Your queue is now "head -> node C -> node B -> tail"

Even though you're using a durable queue, you've just corrupted your data because you decided to use a volatile allocator.

There are however many research papers that take this approach and in my view this is non-sensical.
I understand that they want to show their algorithms' performance irrespective of the shortcomings of whatever allocator they're using, but the thing is, an algorithm for a durable data structure can not be correctly deployed without a persistent allocator.
When we use a PTM (Persistent Transactional Memory), the allocation is done inside the transaction along with all the modifications to any user data or data structure.
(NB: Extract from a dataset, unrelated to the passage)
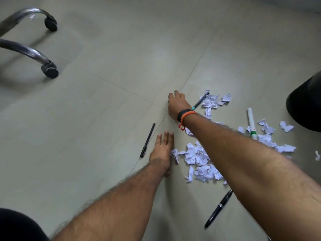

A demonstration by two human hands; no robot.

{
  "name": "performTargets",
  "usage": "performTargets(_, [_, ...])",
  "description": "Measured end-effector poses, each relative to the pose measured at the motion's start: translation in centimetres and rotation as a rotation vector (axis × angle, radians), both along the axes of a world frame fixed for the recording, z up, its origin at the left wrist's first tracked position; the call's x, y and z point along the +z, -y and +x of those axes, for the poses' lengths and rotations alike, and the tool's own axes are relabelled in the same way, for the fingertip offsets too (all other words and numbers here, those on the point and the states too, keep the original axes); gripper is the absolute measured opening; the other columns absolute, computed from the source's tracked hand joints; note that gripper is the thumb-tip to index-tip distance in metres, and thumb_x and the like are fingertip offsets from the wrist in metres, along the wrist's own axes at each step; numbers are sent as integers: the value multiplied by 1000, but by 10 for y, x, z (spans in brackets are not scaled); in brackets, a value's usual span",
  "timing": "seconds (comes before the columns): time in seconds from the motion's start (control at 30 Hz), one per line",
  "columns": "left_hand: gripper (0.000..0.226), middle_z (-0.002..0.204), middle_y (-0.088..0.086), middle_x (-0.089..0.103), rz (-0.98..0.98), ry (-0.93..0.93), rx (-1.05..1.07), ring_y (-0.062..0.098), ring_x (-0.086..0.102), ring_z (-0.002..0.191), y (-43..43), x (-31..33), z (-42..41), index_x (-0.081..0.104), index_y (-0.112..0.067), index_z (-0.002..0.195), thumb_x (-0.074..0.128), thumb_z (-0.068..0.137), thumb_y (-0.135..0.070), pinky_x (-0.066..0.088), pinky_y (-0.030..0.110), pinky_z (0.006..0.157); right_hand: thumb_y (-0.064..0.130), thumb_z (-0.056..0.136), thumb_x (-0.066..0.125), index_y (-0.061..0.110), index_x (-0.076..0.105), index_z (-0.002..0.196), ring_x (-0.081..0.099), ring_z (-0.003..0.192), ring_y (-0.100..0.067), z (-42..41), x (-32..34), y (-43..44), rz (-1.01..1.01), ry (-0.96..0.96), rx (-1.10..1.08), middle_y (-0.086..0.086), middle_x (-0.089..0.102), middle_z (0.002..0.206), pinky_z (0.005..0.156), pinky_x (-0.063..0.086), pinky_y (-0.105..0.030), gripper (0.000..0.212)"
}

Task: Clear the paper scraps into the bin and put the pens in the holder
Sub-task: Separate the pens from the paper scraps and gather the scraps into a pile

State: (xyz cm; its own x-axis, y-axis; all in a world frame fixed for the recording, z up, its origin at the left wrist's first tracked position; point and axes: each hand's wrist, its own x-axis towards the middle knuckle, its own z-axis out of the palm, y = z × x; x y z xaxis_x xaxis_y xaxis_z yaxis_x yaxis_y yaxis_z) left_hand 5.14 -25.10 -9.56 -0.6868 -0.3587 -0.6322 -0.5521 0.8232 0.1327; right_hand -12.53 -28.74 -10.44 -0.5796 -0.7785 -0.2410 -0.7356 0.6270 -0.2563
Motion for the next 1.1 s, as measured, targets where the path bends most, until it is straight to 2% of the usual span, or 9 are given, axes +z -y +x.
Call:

Because all of this is done durably with all-or-nothing semantics (and ACID transaction) PTMs have no such corruption issues.

The gist of it is that, to have a "correct" durable data structure you need to use a "correct" durable allocator.
If you're using a PTM, then you get both of these together and when you measure the performance you're measruing the performance of both the data structure and the allocator.
If you're using a standalone durable data structure then you need to add a durable allocator and account for it as well, because one day, when the user deploys that data structure he/she will have to do it with a durable allocator which means that that durable allocator has to be taken into account when doing any kind of benchmark.
What's the purpose of having a super-duper-fast durable data structure that's not correct?!?After all, users don't typically want to use durable data structures that get corrupted after a restart  ;)

This kind of corrupting issue when using a volatile allocator is just the tip of the iceberg.

Next, comes leakage.
Let's talk about it next week.

PS: Both Romulus and OneFile deal with these kind of issues correctly. Any data structure you place within these PTMs will have correct recovery after a crash and this includes the allocations/de-allocations.